Тоскин с волнением смотрел на ее спину (Боже, как прогибается ее спина, вот-вот переломится), понимая, что теперь, до самого ее прихода, он места себе не найдет. Ну, а потом, что будет потом, после ее прихода, зачем это все, и надолго ли это его займет — через сколько часов это станет ему скучно?.. Он с удивлением обнаружил, что его чувство к Танечке, да что там, можно уже сказать, его любовь к Танечке была гораздо более перспективной: именно вследствие своей бесперспективности, своей безнадежности, своей неисчерпаемости… Боже правый, что за странные наступали для него времена, что за странные штуки выкидывал с ним возраст…
Она пришла через час, Тоскин взял ее за руку и повел в сторону леса, как будто там, в лесу, была меньшая опасность, чем здесь, в его берлоге. Впрочем, опасность чего или для кого? На эти вопросы он не смог бы ответить, но, касаясь на ходу ее тела, понимал все яснее, что то, чего он ждал и чего отчасти опасался, неизбежно и это неизбежное случится, должно быть, даже сегодня. Она еще бормотала что-то на ходу — про своих пионериков, что они там притаились и, конечно, не спят, беда с ними, за что ей это наказание, и он, вероятно, утешал ее, а может, и молчал, потом ему трудно было вспомнить, что он делал тогда, во всяком случае, у них было ощущение сообщничества и близости, взаимного сочувствия и взаимной симпатии: это было не просто физическое влечение, нет, это было совместное одиночество, неизбежный выбор и соединение, единственно возможное в этой многолюдной пустыне…

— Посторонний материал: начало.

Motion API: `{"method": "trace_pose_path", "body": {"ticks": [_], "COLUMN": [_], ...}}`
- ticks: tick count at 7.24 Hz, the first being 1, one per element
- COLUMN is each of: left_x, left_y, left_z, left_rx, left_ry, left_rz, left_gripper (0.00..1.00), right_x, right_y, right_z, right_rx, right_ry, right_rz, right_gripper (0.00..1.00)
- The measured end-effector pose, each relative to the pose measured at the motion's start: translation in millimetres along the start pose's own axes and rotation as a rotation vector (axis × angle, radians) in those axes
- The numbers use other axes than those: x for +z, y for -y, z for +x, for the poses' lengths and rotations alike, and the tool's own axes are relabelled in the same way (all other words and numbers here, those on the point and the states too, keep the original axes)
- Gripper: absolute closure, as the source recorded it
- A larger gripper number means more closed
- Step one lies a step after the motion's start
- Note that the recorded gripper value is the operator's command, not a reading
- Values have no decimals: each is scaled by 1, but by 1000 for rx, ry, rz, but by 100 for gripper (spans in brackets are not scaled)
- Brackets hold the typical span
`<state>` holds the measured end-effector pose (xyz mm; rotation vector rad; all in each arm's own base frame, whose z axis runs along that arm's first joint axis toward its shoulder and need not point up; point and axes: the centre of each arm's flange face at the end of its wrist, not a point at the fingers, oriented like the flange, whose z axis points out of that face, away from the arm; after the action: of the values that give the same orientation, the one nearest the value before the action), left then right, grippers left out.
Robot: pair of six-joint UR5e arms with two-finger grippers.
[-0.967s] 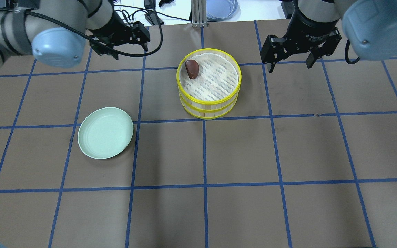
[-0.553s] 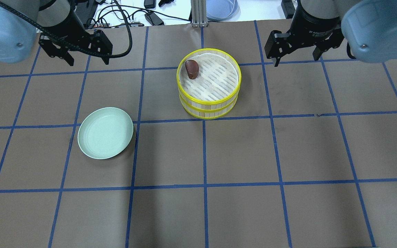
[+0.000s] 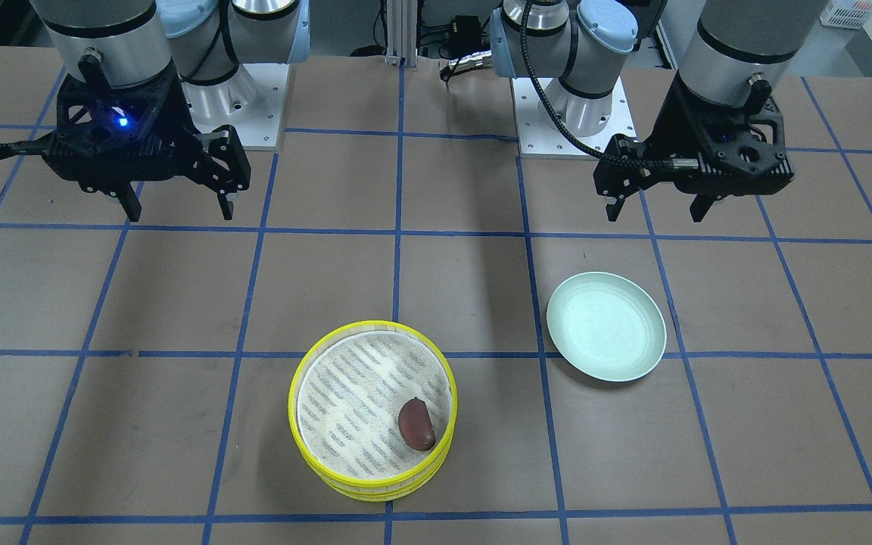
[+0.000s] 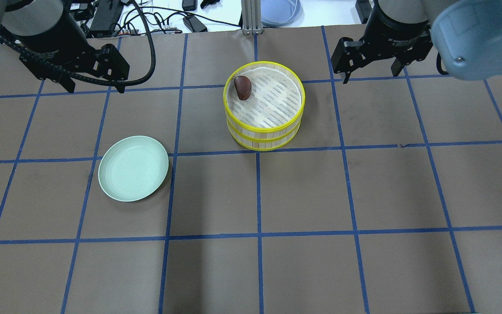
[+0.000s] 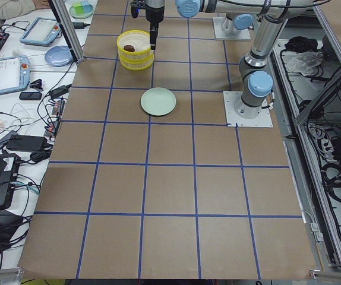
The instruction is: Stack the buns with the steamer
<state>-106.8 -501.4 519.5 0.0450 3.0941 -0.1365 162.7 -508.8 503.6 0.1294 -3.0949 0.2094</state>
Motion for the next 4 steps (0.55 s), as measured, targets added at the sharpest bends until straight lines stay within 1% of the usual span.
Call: {"method": "trace_pose_path", "body": {"ticks": [4], "left_x": [-1], "left_y": [-5], "left_z": [1], "left_rx": [5], "left_ry": [-13], "left_rz": [1], "left_gripper": [0], "right_x": [3], "right_y": [1], "right_z": [-1], "right_rx": [-2], "right_ry": [5], "right_rz": [-7], "right_gripper": [0]}}
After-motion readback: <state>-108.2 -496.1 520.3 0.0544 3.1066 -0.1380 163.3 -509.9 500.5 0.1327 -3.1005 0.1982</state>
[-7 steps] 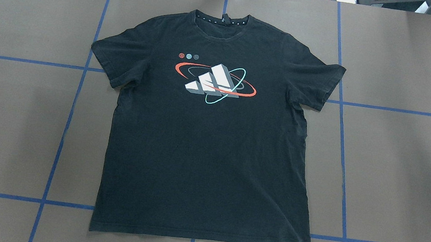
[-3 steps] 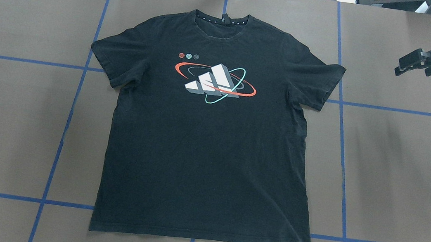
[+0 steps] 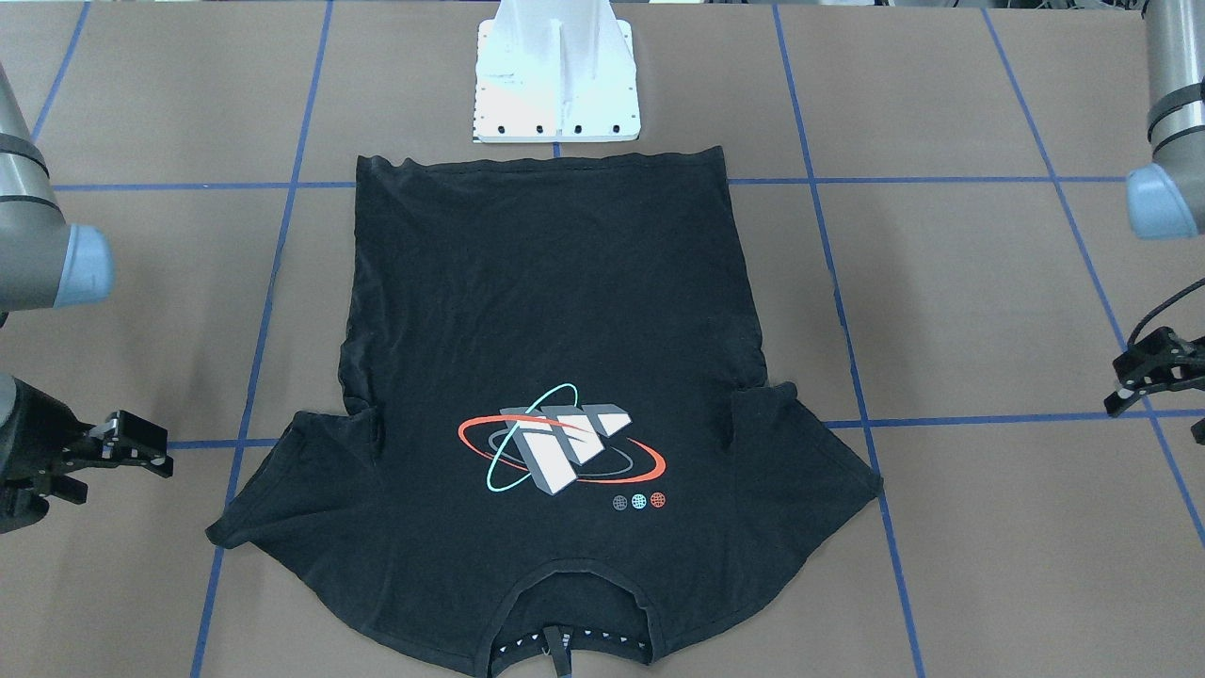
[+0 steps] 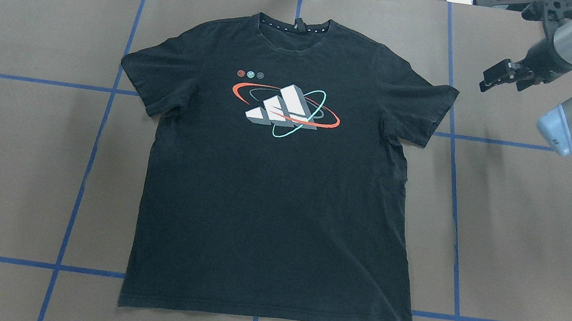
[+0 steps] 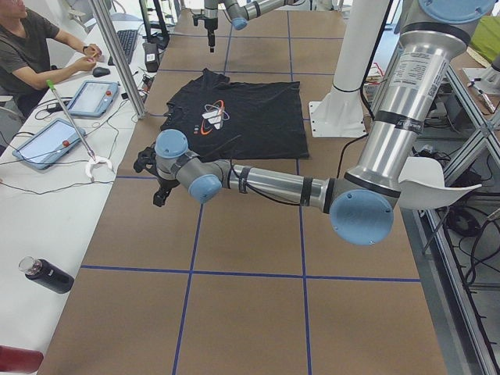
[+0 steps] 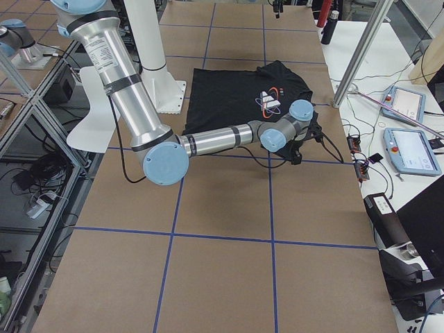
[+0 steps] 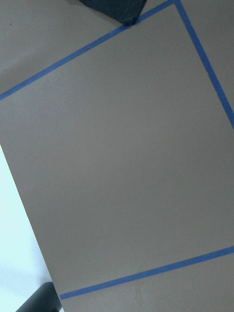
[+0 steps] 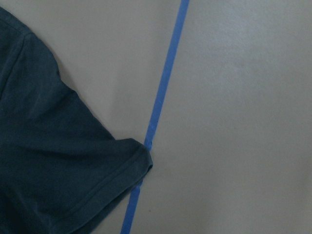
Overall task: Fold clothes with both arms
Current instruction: 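Move the right gripper toward the shirt's shoulder farthest from the robot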
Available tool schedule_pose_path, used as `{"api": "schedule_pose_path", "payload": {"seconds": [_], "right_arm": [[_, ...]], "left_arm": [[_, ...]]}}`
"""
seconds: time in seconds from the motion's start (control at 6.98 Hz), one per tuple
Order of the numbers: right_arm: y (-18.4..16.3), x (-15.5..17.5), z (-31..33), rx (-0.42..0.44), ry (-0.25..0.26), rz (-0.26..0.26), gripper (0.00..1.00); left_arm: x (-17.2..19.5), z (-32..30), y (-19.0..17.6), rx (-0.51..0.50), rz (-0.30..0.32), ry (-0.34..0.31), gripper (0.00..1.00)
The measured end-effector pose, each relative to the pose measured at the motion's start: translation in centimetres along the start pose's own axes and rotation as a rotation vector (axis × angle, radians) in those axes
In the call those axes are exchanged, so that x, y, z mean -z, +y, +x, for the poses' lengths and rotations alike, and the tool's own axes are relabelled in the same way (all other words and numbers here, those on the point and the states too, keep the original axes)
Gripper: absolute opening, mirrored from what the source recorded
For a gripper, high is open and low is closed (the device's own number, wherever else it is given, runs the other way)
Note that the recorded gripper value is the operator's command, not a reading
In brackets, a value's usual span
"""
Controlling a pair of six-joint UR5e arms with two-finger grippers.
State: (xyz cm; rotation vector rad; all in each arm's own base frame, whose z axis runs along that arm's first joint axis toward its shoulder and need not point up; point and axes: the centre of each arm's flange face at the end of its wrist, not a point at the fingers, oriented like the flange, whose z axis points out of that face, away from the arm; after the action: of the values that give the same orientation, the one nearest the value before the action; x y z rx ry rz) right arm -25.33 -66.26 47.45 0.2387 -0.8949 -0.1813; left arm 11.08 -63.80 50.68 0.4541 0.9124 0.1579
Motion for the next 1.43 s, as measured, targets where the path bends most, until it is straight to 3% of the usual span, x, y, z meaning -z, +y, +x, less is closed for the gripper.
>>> {"api": "schedule_pose_path", "payload": {"seconds": [0.57, 1.0, 1.15, 1.29, 1.43], "right_arm": [[-2.1, -5.5, -4.1, 0.087, 0.082, 0.056, 0.94], [-2.2, -7.9, -4.8, 0.125, 0.065, 0.066, 0.88], [-2.0, -8.5, -4.3, 0.131, 0.058, 0.07, 0.7], [-1.9, -8.8, -4.1, 0.133, 0.055, 0.07, 0.45], [-1.9, -8.9, -4.0, 0.132, 0.052, 0.07, 0.31]], "left_arm": [[-1.7, 1.9, -0.8, 0.092, 0.067, 0.066, 1.0], [-1.7, 2.3, -1.1, 0.09, 0.072, 0.071, 1.0], [-1.6, 2.3, -1.2, 0.089, 0.073, 0.072, 1.0], [-1.6, 2.4, -1.2, 0.089, 0.073, 0.072, 1.0], [-1.6, 2.4, -1.2, 0.088, 0.074, 0.072, 1.0]]}}
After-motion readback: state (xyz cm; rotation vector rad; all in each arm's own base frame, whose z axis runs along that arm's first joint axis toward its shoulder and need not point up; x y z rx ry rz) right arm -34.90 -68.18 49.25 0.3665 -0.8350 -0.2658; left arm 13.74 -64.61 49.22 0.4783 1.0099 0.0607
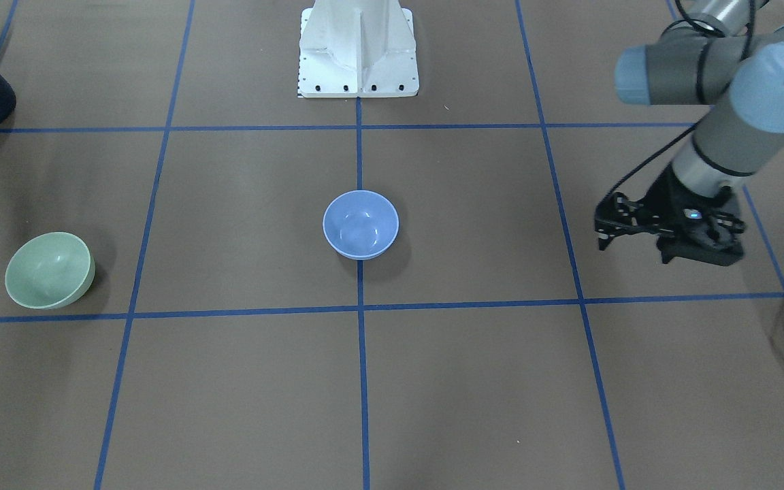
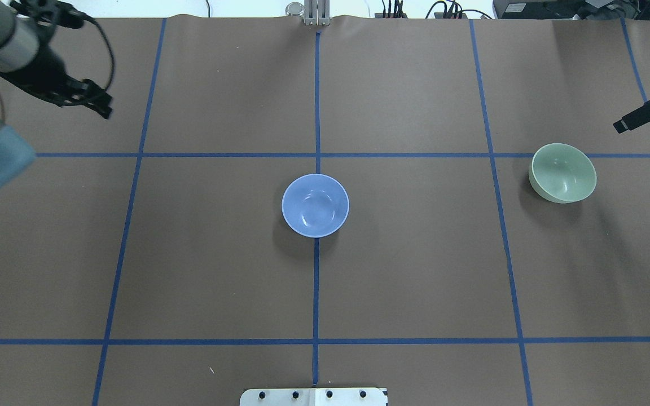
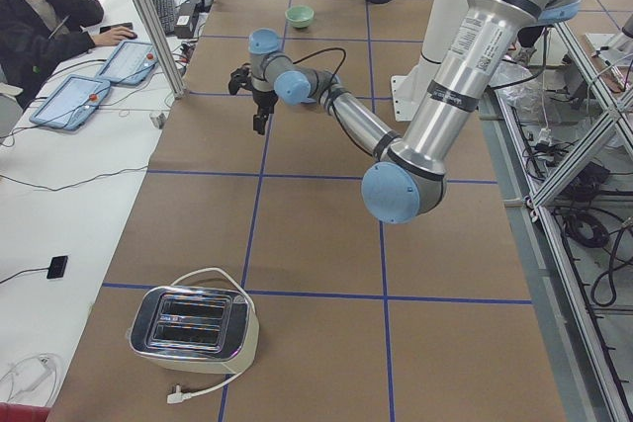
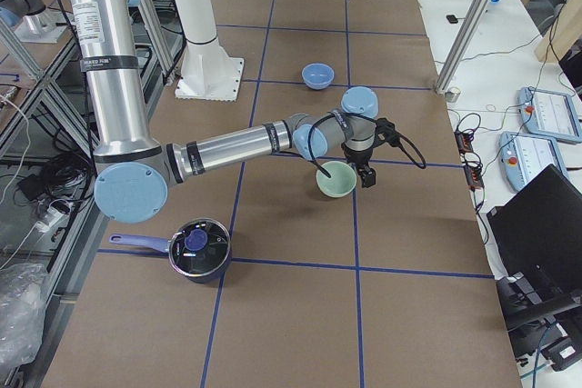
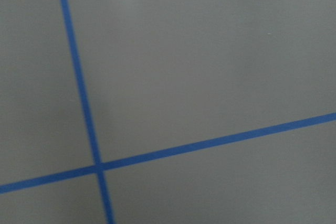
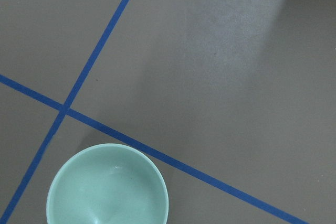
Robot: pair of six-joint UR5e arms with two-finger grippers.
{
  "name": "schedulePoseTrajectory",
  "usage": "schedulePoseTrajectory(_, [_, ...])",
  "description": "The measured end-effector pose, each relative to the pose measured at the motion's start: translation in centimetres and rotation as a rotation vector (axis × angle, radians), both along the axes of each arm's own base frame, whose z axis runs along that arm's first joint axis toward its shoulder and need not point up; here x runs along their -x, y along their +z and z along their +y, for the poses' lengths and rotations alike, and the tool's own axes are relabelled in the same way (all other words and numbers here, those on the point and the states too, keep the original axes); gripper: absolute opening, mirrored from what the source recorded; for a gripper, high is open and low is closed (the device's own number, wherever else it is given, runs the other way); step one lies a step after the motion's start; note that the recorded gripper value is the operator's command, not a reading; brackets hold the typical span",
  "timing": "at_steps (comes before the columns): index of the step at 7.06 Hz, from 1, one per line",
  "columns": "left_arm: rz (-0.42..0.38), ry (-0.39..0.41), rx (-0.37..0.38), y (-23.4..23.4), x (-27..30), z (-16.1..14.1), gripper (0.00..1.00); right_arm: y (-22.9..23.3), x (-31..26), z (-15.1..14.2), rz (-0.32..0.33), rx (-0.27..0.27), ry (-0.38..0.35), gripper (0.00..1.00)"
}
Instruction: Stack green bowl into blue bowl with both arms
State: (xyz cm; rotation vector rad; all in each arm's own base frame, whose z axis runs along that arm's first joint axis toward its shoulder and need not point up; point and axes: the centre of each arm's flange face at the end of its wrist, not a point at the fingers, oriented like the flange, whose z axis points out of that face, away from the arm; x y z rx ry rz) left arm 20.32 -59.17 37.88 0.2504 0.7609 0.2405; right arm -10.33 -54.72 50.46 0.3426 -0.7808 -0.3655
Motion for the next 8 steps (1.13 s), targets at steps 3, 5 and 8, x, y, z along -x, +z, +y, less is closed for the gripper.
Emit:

Как он и ожидал, она была покорной, прижималась к нему со стоном, когда он обнимал ее, потянулась за ним, когда он потянул ее за собой — куда-то вниз, на мхи и кустарники, вскрикнула, оцарапавшись, и поздней еще раз, когда они лежали вместе, а потом успокоилась, прижалась к нему и, хотя не ощутила очень уж многого, все же была послушной и в меру нежной, тоже как он ожидал…
Они шли обратно. Его страх проходил, он чувствовал, что их близость не отдалила его от нее, что Вера не наскучила ему и, возможно, не скоро наскучит. Может, потому, что она молчала, была отзывчивой и покорной, не отягчала его слух и совесть, не теребила его, не бормотала лишнего (Боже, что за требования были у него теперь к женщине, что за странные, извращенные требования, удивлявшие даже его самого!).
А потом, уже возле корпуса, она сказала:
— Спокойной ночи! Побегу погляжу, как там мои пионерики.